The chief elements of the ridiculous are two, namely, wit and humor.

1. Wit.

Wit is a certain quickness of fancy, by which ideas, seemingly incongruous, are associated in a pointed and amusing manner. It may also be defined as a sudden association of incongruous things, expressed in brief and striking language.

In wit there are three requisites:

Ist. Pointed expression, such as antithesis, which is often used; or any other form which may serve this purpose. 2d. Brevity. "Brevity is the soul of wit."

3d. The association of incongruities: as—

"The general is a great taker of snuff as well as of towns."

"Beneath this stone my wife doth lie;

She's now at rest-and so am I."

Sydney Smith's wish "to take off his flesh and sit in his bones" is a well-known example.

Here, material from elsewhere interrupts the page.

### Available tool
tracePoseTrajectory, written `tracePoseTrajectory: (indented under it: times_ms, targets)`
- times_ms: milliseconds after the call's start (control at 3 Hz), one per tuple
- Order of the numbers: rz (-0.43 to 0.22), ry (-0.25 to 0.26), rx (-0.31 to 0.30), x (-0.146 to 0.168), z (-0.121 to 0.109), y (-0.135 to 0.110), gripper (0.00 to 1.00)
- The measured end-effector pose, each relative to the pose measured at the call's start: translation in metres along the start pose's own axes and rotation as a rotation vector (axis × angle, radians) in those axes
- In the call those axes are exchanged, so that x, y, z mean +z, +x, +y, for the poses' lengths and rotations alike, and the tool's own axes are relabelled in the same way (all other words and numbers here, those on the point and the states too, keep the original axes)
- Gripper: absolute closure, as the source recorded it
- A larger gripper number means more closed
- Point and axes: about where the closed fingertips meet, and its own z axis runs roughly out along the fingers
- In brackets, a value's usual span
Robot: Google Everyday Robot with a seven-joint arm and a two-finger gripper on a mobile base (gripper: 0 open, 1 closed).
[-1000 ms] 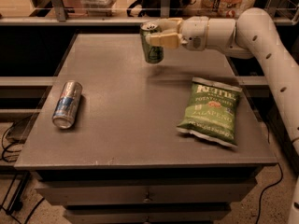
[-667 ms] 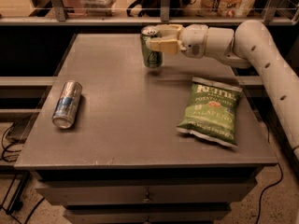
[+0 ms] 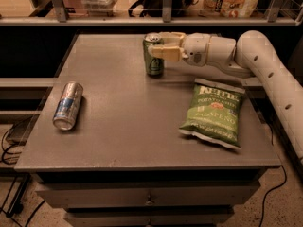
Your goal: Place green can upright
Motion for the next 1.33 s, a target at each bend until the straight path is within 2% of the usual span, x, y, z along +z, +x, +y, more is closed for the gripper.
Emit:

Wit is associated with pointed language. It makes use of artificial forms of expression, which are sometimes classed among the figures of speech. Antithesis is very largely employed for purposes of this kind; and there are other figures which are used exclusively in this way, such as paronomasia, and all plays on words. Wit is employed in the following: The bon-mot, the double-entendre, epigram, innuendo, irony, lampoon, pasquinade, repartee, sarcasm, sneer.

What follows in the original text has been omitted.